**Data**.
- - - -
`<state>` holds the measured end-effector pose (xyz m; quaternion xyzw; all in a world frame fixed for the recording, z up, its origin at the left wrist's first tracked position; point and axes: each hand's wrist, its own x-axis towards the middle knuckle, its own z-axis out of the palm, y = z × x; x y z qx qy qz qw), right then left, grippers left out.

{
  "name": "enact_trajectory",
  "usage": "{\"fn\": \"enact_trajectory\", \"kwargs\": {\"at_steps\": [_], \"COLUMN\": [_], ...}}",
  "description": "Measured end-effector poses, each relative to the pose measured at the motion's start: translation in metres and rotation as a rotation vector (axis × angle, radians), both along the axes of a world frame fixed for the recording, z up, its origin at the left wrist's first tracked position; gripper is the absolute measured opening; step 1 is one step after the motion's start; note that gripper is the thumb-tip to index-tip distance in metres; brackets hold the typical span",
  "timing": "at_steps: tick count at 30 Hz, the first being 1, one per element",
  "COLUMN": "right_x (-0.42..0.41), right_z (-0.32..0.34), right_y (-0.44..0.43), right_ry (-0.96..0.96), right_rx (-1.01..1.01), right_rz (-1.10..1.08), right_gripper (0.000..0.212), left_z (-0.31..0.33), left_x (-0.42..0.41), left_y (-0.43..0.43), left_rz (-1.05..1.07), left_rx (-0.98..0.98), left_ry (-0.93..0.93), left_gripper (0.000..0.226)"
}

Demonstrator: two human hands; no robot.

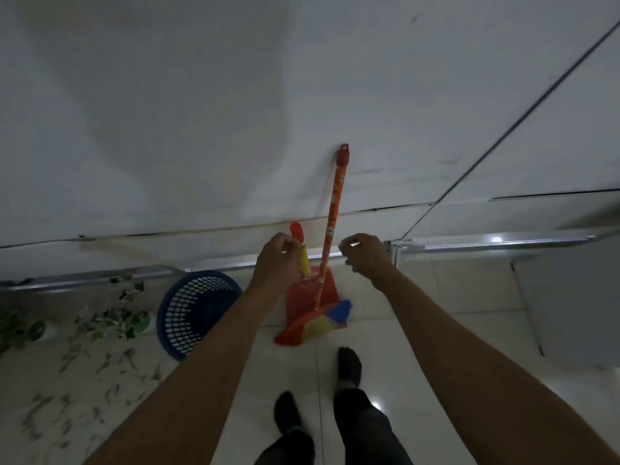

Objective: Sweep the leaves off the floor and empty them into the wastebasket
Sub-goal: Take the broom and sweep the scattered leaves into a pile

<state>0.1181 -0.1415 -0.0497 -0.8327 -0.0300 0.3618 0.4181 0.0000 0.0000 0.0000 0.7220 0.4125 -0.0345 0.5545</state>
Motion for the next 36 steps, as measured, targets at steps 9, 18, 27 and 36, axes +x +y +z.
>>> {"fn": "enact_trajectory", "kwargs": {"at_steps": [9,18,27,36], "right_x": [0.061,0.014,-0.051,-0.155], "right_z": [-0.027,-0.019,0.043,0.096], "right_y": [0.053,0.024,0.021,0.001], "right_ry": [0.091,-0.18,-0.459,-0.511], "right_rx": [-0.014,-0.184,-0.177,-0.291], "right_rz": [0.127,0.484,0.656,0.649], "right_gripper": [0.046,0.012,0.024,0.011], "left_z": [-0.031,-0.023,0.028,0.072], "left_x": [0.065,0.05,0.002,-0.109], "left_y": [0.018,-0.027,-0.043,-0.051], "left_rz": [-0.109,-0.184,-0.107,-0.272], "left_rx": [0.07,0.141,0.336,0.204], "left_ry": [0.053,0.051,-0.201,-0.324], "left_gripper": [0.035,0.063,0.028,0.014]}}
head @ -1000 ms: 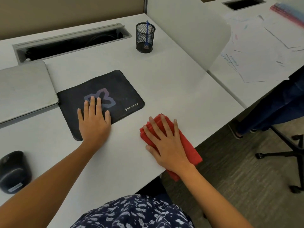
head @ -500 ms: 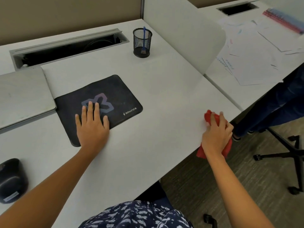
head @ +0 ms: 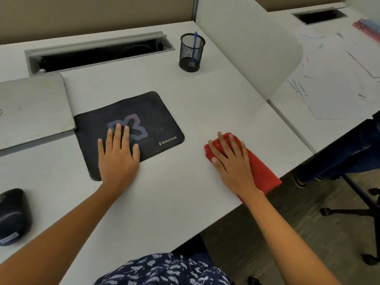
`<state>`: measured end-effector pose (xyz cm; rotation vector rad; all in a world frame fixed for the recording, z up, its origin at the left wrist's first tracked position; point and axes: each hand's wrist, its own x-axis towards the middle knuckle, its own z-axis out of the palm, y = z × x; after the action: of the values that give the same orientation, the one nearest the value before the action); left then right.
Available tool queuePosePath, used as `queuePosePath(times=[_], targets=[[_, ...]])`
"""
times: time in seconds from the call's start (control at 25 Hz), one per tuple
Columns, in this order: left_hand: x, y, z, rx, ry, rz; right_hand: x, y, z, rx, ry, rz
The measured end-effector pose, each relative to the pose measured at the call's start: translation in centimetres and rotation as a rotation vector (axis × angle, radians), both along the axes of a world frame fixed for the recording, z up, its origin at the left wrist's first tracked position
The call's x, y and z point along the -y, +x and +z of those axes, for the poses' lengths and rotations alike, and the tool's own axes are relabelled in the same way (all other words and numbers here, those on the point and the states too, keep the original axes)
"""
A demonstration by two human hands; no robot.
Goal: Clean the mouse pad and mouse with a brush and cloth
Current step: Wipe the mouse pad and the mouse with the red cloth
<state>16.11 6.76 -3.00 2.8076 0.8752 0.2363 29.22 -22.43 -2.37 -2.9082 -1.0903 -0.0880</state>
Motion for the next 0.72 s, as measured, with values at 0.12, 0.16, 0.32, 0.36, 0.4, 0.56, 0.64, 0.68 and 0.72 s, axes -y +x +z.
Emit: queuePosePath(times=[0.12,0.16,0.32,0.36,0.4,0.56,0.64,0.68,0.72], targets=[[0.1,0.1,0.1,-0.009,0.013,0.017,-2.9,3.0,0.3,-0.025,0.019,-0.032],[0.1,0.1,0.1,-0.009,0.014,0.023,-4.3,3.8,0.3,-0.024,0.016,-0.023],[0.3,0.1,0.4,0.007,0.018,0.03,-11.1,7.4,0.3,-0.007,-0.021,0.049],[0.3,0.1,0.5,0.014,0.023,0.035,-13.0,8.5,0.4,-0.013,-0.033,0.054],[0.3,0.1,0.4,0.014,0.029,0.04,-14.8,9.6,0.5,-0.024,-0.031,0.049],[0.1,0.1,0.1,0.006,0.029,0.054,-20.5,12.8,0.4,-0.05,0.002,-0.066],[0.0,0.1,0.0,0.011,0.033,0.05,-21.7,14.3,0.6,-0.063,0.074,-0.215],[0.1,0.1,0.0,0.015,0.033,0.049,-21.6,14.9,0.4,-0.056,0.084,-0.322],[0.1,0.1,0.0,0.021,0.032,0.052,-21.1,15.3,0.5,-0.039,0.1,-0.432]])
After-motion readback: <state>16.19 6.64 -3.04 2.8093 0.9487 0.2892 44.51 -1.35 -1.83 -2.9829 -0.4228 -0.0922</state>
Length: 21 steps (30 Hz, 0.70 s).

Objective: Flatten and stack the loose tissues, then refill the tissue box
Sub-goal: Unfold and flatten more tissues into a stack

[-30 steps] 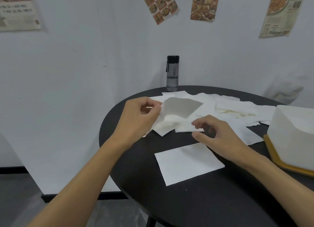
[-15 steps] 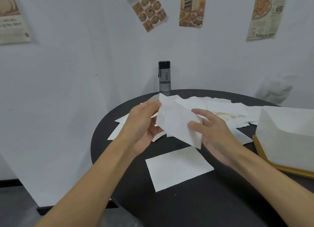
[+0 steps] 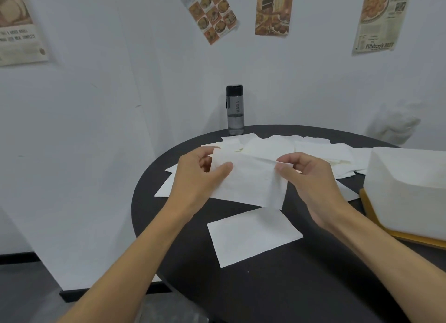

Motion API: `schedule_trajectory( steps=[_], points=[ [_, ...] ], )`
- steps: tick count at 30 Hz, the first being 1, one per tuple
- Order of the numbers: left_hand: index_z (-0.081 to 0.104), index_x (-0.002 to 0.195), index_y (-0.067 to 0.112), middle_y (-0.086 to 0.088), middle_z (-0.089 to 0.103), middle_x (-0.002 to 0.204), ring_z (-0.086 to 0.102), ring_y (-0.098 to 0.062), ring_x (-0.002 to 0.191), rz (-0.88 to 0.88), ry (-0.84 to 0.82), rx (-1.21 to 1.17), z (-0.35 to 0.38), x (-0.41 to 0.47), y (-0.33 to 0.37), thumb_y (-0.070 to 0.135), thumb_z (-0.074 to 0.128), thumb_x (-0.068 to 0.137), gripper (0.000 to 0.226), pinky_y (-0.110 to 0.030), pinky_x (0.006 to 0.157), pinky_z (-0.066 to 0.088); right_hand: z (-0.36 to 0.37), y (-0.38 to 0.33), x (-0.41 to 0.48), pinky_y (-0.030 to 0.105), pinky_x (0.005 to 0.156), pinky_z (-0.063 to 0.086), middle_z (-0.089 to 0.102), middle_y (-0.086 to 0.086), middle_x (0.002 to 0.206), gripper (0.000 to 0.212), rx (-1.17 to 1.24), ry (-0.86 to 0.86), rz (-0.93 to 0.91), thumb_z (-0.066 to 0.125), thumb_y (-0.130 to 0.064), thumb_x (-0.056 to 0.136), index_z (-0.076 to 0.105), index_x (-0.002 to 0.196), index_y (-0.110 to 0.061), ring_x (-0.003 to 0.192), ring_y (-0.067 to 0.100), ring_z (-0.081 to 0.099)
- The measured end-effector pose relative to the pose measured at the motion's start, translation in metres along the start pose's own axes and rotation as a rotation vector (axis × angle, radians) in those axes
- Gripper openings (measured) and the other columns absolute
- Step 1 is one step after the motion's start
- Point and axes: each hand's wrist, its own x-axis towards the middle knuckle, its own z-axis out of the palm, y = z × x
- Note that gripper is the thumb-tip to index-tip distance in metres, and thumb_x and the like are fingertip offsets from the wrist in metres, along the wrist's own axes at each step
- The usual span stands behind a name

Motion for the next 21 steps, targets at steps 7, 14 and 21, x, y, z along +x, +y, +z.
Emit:
schedule_trajectory(
  steps=[7, 14, 21],
  points=[
    [0.070, 0.095, 0.015, -0.010, 0.073, 0.097, 0.069, -0.031, 0.094, -0.039, -0.034, 0.022, -0.011, -0.003, -0.001, 0.029, 0.071, 0.091, 0.015, -0.053, 0.087, 0.055, -0.006, -0.006, 0.000, 0.035, 0.082, 0.046, 0.069, 0.016, 0.083, 0.007, 0.066, -0.128, 0.006, 0.066, -0.005, 0.092, 0.068, 0.095, -0.011, 0.081, 0.020, 0.063],
    [0.062, 0.101, 0.020, 0.001, 0.053, 0.057, 0.047, -0.015, 0.053, -0.139, -0.347, 0.158, -0.027, -0.022, -0.022, 0.013, 0.066, 0.092, 0.013, -0.021, 0.053, 0.042, -0.006, 0.007, -0.003, 0.030, 0.072, 0.041, 0.067, 0.022, 0.088, 0.007, -0.519, -0.445, 0.079, 0.072, -0.020, 0.087, 0.067, 0.092, -0.024, 0.067, 0.014, 0.052],
    [0.071, 0.079, 0.027, 0.017, 0.047, 0.055, 0.041, -0.003, 0.050, -0.073, -0.416, 0.397, -0.023, -0.034, -0.042, 0.031, 0.071, 0.085, 0.008, -0.017, 0.055, 0.037, -0.008, 0.012, -0.004, 0.017, 0.060, 0.040, 0.068, 0.005, 0.090, 0.005, -0.670, -0.522, -0.023, 0.068, -0.020, 0.090, 0.070, 0.088, -0.024, 0.056, 0.001, 0.043]
  ],
)
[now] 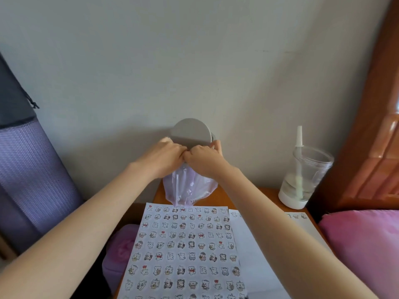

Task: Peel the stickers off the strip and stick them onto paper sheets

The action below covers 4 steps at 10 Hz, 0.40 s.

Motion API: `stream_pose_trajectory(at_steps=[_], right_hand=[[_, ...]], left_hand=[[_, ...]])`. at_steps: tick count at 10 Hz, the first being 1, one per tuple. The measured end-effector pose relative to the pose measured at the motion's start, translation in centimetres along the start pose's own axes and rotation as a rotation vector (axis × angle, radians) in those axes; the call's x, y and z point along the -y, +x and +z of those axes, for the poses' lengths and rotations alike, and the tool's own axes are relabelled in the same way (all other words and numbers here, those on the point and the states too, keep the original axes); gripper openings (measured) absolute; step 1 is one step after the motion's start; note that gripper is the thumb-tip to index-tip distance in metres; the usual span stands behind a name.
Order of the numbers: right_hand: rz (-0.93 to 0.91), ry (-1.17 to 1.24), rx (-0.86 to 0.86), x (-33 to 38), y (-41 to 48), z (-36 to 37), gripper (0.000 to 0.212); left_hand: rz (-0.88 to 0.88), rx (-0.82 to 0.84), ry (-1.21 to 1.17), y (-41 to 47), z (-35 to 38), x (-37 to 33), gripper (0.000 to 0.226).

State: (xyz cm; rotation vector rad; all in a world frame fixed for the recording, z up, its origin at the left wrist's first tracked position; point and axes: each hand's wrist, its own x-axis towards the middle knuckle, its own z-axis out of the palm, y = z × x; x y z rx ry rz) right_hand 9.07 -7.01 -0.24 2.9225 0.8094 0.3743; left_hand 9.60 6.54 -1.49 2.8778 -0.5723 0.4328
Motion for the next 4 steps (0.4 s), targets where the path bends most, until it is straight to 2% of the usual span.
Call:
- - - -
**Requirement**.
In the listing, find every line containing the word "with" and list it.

**Expected output**.
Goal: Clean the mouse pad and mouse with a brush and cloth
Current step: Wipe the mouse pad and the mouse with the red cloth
Motion for the next 0.72 s, as measured, with values at 0.12, 0.16, 0.32, 0.36, 0.4, 0.56, 0.64, 0.68 and 0.72 s, axes -y +x +z.

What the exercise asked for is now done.